The memory also seems to be especially affected by physical conditions. Fatigue and nervous exhaustion for the time being greatly diminish its power; some forms of disease erase its impressions in whole or in part, while the weakness of age first betrays itself in this faculty. Since, then, physical conditions so obviously and directly modify this power, it is but natural to expect that so great a change as that from wakeful activity to sleep might decidedly affect its action. The thoughts which pass through the mind in revery or abstraction often leave very slight traces. Suddenly startled from such a waking dream by a practical claim, we can scarcely, the moment after, recall what it was which so occupied us. These facts are sufficient to overcome the antecedent improbability of continuous mental action, arising from the want of memory, and to leave the way open for proof.

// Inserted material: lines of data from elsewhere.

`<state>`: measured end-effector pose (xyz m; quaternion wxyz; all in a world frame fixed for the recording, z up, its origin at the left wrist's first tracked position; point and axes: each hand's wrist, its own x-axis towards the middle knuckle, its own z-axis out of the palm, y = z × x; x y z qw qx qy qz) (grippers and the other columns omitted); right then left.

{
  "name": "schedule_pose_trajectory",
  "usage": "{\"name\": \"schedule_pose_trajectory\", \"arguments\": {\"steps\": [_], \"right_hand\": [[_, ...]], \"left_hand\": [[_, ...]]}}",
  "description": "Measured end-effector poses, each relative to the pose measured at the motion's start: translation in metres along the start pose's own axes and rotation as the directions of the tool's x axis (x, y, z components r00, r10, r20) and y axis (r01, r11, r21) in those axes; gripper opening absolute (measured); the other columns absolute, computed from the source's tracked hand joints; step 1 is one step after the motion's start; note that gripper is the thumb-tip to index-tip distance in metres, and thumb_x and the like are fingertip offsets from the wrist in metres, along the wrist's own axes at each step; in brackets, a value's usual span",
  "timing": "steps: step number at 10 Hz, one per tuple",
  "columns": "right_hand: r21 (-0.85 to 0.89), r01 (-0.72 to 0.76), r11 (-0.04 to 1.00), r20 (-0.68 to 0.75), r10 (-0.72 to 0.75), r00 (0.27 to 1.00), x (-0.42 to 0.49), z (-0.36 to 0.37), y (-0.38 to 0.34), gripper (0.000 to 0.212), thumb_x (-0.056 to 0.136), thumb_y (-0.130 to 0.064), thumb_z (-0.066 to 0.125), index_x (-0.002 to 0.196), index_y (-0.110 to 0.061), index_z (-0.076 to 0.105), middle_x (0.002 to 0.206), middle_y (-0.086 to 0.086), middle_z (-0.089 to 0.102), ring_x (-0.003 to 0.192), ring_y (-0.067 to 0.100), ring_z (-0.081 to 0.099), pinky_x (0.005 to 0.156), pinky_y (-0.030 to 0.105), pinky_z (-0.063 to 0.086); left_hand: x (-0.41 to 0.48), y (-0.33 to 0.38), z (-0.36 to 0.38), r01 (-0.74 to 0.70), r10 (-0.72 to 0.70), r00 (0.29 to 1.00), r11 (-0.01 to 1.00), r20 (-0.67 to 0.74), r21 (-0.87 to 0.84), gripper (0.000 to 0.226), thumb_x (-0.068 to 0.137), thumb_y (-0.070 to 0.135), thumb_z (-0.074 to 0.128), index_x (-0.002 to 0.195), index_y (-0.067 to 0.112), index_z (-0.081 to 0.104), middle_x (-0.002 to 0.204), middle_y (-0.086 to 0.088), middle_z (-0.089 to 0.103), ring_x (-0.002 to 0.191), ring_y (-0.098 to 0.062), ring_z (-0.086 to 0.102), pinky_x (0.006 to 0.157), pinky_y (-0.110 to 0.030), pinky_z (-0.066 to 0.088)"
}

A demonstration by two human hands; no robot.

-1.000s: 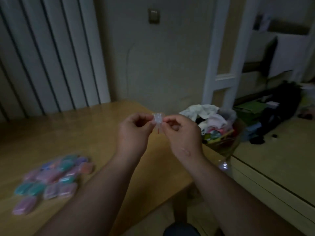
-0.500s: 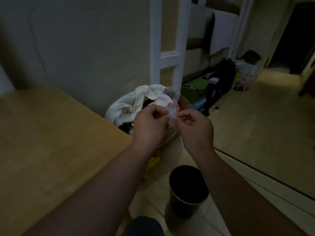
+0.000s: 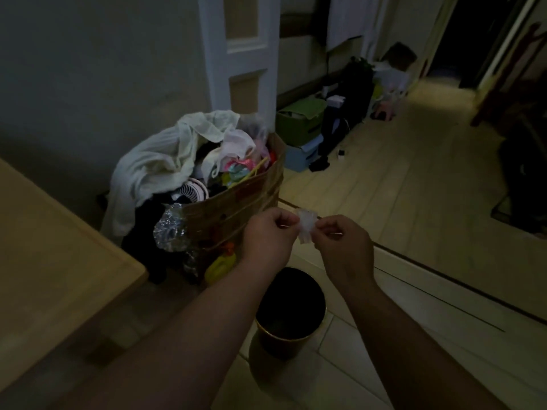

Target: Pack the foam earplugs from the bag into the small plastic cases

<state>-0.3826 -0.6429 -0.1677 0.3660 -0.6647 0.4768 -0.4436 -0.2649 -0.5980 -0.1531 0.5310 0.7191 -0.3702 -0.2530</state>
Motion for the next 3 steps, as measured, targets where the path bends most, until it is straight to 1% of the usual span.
{"name": "schedule_pose_trajectory", "arguments": {"steps": [1, 2, 3], "right_hand": [[0.006, -0.052, 0.999, 0.02, 0.052, 0.998, 0.006, -0.001, 0.016, 0.01, 0.082, -0.021, 0.072, 0.083, -0.029, 0.067, 0.081, -0.011, 0.068, 0.079, 0.008, 0.066, 0.074, 0.033, 0.057], [0.027, -0.133, 0.991, 0.038, 0.132, 0.99, 0.008, -0.002, 0.034, 0.02, 0.081, -0.014, 0.071, 0.09, -0.03, 0.065, 0.089, -0.012, 0.066, 0.085, 0.01, 0.067, 0.081, 0.042, 0.058], [0.046, -0.186, 0.981, -0.003, 0.187, 0.982, 0.01, -0.003, 0.047, 0.023, 0.083, -0.005, 0.067, 0.094, -0.025, 0.065, 0.093, -0.011, 0.066, 0.085, 0.012, 0.069, 0.083, 0.046, 0.058]], "left_hand": [[0.008, -0.014, 0.013, 0.051, -0.051, 0.998, 0.999, 0.034, 0.003, 0.017, 0.089, 0.011, 0.066, 0.098, 0.023, 0.075, 0.102, 0.004, 0.071, 0.096, -0.013, 0.065, 0.089, -0.033, 0.054], [0.011, -0.028, 0.017, 0.042, -0.047, 0.998, 0.991, 0.037, 0.126, 0.032, 0.094, 0.013, 0.055, 0.115, 0.03, 0.071, 0.121, 0.002, 0.068, 0.108, -0.015, 0.062, 0.096, -0.032, 0.051], [0.013, -0.035, 0.017, 0.027, -0.026, 1.0, 0.983, -0.007, 0.181, 0.04, 0.096, 0.007, 0.048, 0.122, 0.03, 0.067, 0.132, -0.002, 0.062, 0.117, -0.015, 0.058, 0.092, -0.022, 0.043]]}}
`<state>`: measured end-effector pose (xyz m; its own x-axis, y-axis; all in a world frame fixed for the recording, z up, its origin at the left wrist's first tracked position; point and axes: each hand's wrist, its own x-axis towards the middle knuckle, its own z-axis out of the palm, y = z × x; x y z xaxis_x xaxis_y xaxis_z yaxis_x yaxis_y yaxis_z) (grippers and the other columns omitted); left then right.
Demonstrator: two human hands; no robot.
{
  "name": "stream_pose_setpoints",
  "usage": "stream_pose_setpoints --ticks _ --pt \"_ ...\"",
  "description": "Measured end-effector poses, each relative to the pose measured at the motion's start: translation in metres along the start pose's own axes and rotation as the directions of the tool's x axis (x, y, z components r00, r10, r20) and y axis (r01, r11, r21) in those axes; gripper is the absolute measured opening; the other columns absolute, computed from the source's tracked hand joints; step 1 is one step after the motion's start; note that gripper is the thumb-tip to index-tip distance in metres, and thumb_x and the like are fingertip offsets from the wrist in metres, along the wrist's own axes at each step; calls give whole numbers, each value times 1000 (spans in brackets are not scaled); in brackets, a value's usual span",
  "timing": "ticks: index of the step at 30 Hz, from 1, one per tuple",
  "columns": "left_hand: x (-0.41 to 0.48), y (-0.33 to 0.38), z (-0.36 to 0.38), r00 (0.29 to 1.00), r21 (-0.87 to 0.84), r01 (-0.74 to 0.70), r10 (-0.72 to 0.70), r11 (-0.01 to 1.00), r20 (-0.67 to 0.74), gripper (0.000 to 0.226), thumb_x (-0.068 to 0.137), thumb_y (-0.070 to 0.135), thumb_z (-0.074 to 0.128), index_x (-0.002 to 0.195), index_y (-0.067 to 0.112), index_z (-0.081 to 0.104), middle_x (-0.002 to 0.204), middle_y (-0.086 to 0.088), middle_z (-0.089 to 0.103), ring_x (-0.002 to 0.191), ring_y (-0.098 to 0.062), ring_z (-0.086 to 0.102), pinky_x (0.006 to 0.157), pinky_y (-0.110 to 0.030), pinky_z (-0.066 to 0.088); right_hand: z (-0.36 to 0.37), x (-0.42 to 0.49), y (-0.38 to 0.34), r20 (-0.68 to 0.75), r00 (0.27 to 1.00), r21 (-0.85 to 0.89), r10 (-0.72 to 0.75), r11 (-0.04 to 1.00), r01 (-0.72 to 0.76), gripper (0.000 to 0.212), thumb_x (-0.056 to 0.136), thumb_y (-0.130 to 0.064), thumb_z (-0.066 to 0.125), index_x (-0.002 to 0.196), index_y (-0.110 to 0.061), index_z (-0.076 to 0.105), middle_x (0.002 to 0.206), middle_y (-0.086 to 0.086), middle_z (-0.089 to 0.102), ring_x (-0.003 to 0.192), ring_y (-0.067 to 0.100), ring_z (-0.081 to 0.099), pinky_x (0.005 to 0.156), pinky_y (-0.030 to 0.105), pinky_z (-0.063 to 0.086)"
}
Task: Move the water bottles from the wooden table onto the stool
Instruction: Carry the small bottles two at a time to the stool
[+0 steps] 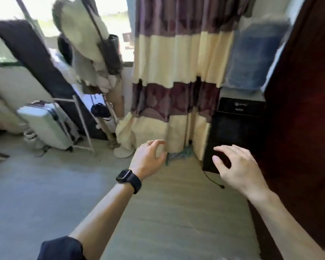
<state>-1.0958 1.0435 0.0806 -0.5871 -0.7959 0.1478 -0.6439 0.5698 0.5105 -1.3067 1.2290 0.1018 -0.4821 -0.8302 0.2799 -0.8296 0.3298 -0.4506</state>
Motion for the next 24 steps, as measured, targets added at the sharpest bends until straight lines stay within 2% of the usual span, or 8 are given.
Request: stream_pose_setpoints --ticks 2,5,8,11,14,18,24 --pt "-30 -68 -55 984 -6 144 -144 990 -108 42 93 36 61 134 29 58 134 1 59 122 -20 55 105 -37 43 36 34 -70 50 985 38 -163 986 161 32 93 -38 63 123 -27 67 126 -6 67 131 23 46 111 29 30" --pt "-86 -169 -133 905 5 354 -341 935 -253 43 92 36 63 134 27 58 132 -2 61 125 -23 54 105 -38 44 89 66 -187 93 922 131 -377 922 364 33 92 -38 65 123 -27 67 126 -7 66 132 21 44 110 21 24" --pt "-141 -249 -205 789 8 526 -485 850 -376 45 92 36 63 135 25 58 134 -4 61 126 -24 54 104 -37 44 139 72 -305 122 813 228 -569 814 535 34 92 -39 65 124 -28 66 126 -6 66 132 21 45 114 28 27" --pt "-186 -306 -266 674 -7 641 -567 768 -474 44 92 37 61 135 26 57 136 -3 60 127 -24 53 102 -37 44 187 69 -406 165 682 305 -712 695 651 37 93 -44 60 128 -31 62 128 -7 65 133 23 44 116 36 32" --pt "-226 -347 -311 571 -54 707 -614 706 -544 43 91 37 61 133 27 58 135 -2 60 126 -23 53 103 -36 43 224 63 -487 210 574 355 -791 609 710 40 95 -51 53 132 -36 57 135 -11 60 136 21 40 115 37 33" --pt "-255 -395 -344 479 -87 774 -668 628 -569 43 91 37 62 133 27 58 135 -4 59 127 -24 53 105 -36 42 267 62 -553 232 508 429 -830 556 712 40 95 -53 53 132 -39 56 138 -14 56 138 17 35 114 37 34" --pt "-243 -465 -386 434 -93 800 -678 593 -593 42 89 37 63 130 29 59 134 -3 60 127 -24 53 106 -37 42 328 98 -631 232 424 457 -875 483 747 42 93 -56 52 132 -41 55 138 -14 55 135 19 39 111 34 36"
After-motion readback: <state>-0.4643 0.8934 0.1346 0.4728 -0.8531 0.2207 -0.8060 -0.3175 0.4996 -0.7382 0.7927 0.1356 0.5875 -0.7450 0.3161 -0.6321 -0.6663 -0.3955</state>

The most obvious facts which go to establish the constant activity of mind are dreams. The memory does testify to a large amount of movement in hours of sleep not to be distinguished by external signs from other periods of repose. Some habitually dream: that is, the play of imagery, the dumb show in the hours of darkness, the spectral troop of the sportive thoughts pass and repass within the scope of mental vision, and the person, on waking, remains mindful of this fleet, flitting assemblage of this masquerade of his thoughts escaping the control of the senses and the voluntary life. Now, though others rarely dream, that is, rarely recall these shadows of the mind, leaving no more visible traces on the external life than do the clouds that fly through the heavens on the earth which they darken for the moment, this fact goes but a little way to weaken the presumption, that they are not very different from their fellows; that the rehearsal of dreams is only a little more interior and close-locked in the one case than in the other.